A Look at the Market Cycle
Amidst the prevailing uncertainties, insights from experts like University of Denver Professor Glenn R. Mueller provide valuable perspective. Mueller’s Market Forecast, which has been tracking the private real estate sector’s performance by market cycle phase and geography for decades, offers an alternative view. While the office sector - suburban and downtown – is grappling with the aftermath of the pandemic-induced work-from-home shift, the chart below shows that other property types have exhibited resilience.
MUELLER REAL ESTATE MARKET CYCLE FORECAST
Third Quarter 2024 Estimates
Source: MUELLER REAL ESTATE MARKET CYCLE FORECAST
Glenn R. Mueller, PhD - Professor, Franklin L. Burns School of Real Estate & Construction Management
Mueller’s report reveals sectors that show promise amidst the volatility. Apartments, despite being in a hypersupply phase, are generally expected to hold their values with stabilized rents. Industrial and retail are still enjoying strong performance in both, the expansion and hyper supply phases. Given the extended length of time that each of these phases can last, Mueller’s insights suggest that of the big four private property types, three may perform well throughout 2024.
Promising Sectors
The industrial sector has been private real estate’s darling for the last several years. Fueled by the robust surge in online shopping, there has been steady demand for warehouses and distribution facilities, essential to facilitating speedy deliveries. While there are signs the industrial sector’s growth rate may slow as new supply reaches an equilibrium with current demand, there are still strong demand drivers to sustain sector performance. Among these are the rising demand for cold storage and the resurgence of reshoring activities, aimed at boosting domestic manufacturing and mitigating supply chain issues.

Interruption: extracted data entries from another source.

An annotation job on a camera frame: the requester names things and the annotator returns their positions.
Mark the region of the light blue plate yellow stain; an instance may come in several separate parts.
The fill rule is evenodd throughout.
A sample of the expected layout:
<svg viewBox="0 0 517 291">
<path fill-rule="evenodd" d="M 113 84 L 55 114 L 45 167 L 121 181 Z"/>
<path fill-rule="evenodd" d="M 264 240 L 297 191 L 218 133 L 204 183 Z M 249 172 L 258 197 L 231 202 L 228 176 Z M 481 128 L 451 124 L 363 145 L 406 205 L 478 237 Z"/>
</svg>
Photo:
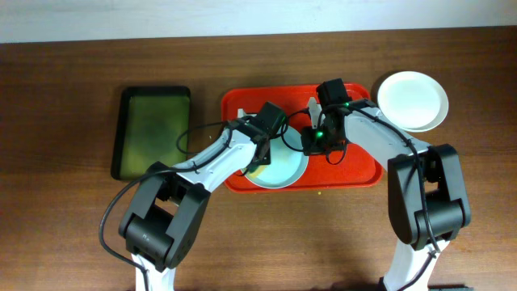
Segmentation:
<svg viewBox="0 0 517 291">
<path fill-rule="evenodd" d="M 270 140 L 270 163 L 245 174 L 251 183 L 266 189 L 286 188 L 305 173 L 309 157 L 290 149 L 285 141 L 292 148 L 301 148 L 301 134 L 289 126 L 282 137 Z"/>
</svg>

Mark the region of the yellow green sponge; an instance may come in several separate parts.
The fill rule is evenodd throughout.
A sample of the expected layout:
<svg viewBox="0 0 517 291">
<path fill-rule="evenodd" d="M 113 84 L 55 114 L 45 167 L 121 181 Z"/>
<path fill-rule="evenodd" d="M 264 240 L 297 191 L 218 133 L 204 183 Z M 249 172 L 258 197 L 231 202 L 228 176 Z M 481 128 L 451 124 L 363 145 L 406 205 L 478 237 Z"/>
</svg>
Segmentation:
<svg viewBox="0 0 517 291">
<path fill-rule="evenodd" d="M 259 164 L 250 164 L 250 165 L 246 168 L 246 173 L 254 173 L 254 172 L 255 172 L 255 171 L 257 171 L 259 168 L 260 168 L 260 165 L 259 165 Z"/>
</svg>

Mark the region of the light green plate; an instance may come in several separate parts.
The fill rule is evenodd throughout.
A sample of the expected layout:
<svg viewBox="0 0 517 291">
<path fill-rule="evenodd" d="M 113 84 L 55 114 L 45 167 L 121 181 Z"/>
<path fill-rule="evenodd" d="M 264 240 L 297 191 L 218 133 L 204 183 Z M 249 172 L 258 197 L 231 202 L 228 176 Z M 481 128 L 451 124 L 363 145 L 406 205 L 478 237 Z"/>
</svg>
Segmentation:
<svg viewBox="0 0 517 291">
<path fill-rule="evenodd" d="M 404 119 L 397 126 L 406 132 L 423 133 L 435 129 L 443 123 L 443 119 Z"/>
</svg>

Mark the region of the white plate with yellow stain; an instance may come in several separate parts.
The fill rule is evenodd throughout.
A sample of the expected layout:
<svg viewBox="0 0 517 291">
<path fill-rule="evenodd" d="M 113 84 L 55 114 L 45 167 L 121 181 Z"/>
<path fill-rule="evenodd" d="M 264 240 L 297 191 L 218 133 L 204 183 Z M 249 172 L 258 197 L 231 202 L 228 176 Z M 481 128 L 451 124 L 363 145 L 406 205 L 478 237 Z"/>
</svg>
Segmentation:
<svg viewBox="0 0 517 291">
<path fill-rule="evenodd" d="M 387 77 L 377 91 L 383 114 L 395 125 L 404 119 L 445 120 L 448 95 L 432 77 L 416 71 L 402 71 Z"/>
</svg>

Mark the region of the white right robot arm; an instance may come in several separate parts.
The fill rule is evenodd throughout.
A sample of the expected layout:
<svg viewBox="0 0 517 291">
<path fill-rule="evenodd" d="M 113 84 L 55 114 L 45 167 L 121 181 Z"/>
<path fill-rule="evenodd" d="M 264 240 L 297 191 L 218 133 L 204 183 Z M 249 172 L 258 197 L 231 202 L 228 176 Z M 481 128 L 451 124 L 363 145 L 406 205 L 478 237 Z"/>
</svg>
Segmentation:
<svg viewBox="0 0 517 291">
<path fill-rule="evenodd" d="M 471 221 L 460 160 L 449 144 L 430 145 L 389 121 L 369 99 L 353 100 L 342 79 L 316 88 L 306 155 L 329 155 L 353 144 L 388 174 L 388 212 L 397 245 L 379 290 L 427 290 L 438 258 Z"/>
</svg>

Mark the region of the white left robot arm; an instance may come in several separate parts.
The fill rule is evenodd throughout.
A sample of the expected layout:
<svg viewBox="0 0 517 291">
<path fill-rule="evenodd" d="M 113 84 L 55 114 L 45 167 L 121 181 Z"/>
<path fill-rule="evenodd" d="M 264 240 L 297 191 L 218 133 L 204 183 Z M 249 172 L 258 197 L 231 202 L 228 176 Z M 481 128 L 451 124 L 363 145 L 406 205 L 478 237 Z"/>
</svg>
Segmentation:
<svg viewBox="0 0 517 291">
<path fill-rule="evenodd" d="M 265 103 L 259 112 L 226 123 L 207 149 L 172 167 L 156 162 L 132 182 L 136 192 L 119 234 L 139 273 L 138 290 L 172 290 L 174 271 L 198 234 L 212 192 L 236 171 L 265 160 L 286 120 Z"/>
</svg>

Perception of the retail sector for many private real estate investors centers around expansive suburban malls, which undoubtedly faced their share of challenges during the pandemic lockdowns. However, retail includes other types of properties, including suburban neighborhood shopping centers, often anchored by a major grocery chain. These properties are poised to maintain robust performance, meeting consumers’ needs for convenience.
Nationally, the multifamily apartment sector is widely perceived to be in the hyper supply phase of the private real estate cycle. While a large volume of completions this year are expected to temper the rent growth experienced over the previous few years, persistently high mortgage rates are expected to continue pricing out would-be homebuyers, thereby maintaining healthy demand for multifamily properties.
Conclusion
As an asset class uncorrelated to publicly traded stocks and bonds, many investment advisors find private real estate a helpful diversifier when constructing model portfolios for their clients. But just like the broader economy, private real estate undergoes market cycles, each property type progressing through these phases at its own pace, influenced by the dynamic nature of market conditions.

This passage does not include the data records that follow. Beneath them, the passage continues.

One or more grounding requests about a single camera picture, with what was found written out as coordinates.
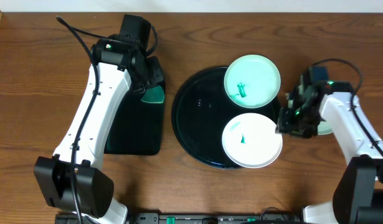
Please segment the green scrub sponge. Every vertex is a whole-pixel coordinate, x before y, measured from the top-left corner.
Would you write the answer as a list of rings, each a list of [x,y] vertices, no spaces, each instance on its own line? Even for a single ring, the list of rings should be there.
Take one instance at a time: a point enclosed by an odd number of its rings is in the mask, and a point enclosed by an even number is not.
[[[149,104],[163,104],[165,99],[164,90],[161,86],[147,89],[141,101]]]

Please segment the light green plate with smear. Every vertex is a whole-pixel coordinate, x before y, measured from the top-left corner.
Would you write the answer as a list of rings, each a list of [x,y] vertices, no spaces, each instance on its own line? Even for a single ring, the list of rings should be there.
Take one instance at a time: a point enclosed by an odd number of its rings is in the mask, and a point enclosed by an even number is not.
[[[331,134],[333,130],[326,121],[321,121],[317,127],[318,135],[327,135]]]

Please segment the white plate with green spot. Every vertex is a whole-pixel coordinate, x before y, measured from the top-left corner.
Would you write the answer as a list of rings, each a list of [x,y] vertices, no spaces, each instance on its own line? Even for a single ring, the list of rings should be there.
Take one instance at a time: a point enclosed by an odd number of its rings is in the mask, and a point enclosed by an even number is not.
[[[281,153],[282,135],[276,124],[257,113],[232,118],[222,132],[222,147],[227,157],[239,166],[262,168],[274,162]]]

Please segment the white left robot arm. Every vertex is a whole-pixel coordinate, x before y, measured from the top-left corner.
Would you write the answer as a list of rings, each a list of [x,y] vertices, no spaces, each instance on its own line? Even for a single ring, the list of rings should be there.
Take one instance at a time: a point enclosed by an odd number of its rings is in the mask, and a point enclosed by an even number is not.
[[[163,129],[163,72],[141,44],[100,39],[92,47],[88,85],[65,137],[34,175],[47,205],[75,223],[125,223],[128,209],[103,173],[105,154],[153,156]]]

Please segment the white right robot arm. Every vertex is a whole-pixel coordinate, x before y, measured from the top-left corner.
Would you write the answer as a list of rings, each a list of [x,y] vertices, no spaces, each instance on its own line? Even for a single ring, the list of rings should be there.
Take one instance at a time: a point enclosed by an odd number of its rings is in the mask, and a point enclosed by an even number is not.
[[[276,132],[312,138],[325,121],[347,167],[330,202],[309,205],[305,223],[383,223],[383,141],[348,82],[300,84],[286,96]]]

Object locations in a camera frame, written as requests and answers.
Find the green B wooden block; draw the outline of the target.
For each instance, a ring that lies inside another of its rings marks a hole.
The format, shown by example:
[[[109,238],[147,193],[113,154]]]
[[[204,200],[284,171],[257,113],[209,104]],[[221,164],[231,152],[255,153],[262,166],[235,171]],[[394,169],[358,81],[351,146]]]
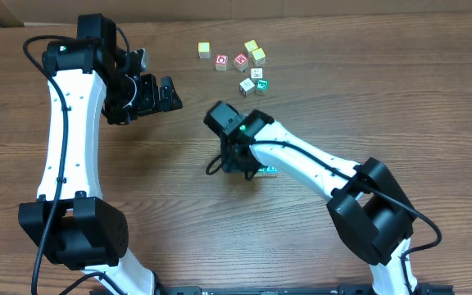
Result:
[[[266,167],[261,167],[258,171],[254,174],[255,177],[264,177],[266,175]]]

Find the blue L wooden block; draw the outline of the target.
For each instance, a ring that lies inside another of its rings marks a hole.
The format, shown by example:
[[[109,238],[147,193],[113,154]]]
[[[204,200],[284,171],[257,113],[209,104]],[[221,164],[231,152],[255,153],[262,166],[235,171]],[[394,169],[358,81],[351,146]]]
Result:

Today, the industrial, retail, and multifamily sectors appear to be positioned to continue exhibiting stability while other sectors may experience underperformance. To avoid the guessing game of what’s hot and what’s not, we find that many advisors are choosing to hold a broadly diversified portfolio of all property types as a long-term strategic allocation for their clients. The old adage, “you can’t time the market,” holds as true for private real estate as it does for equities and fixed-income securities.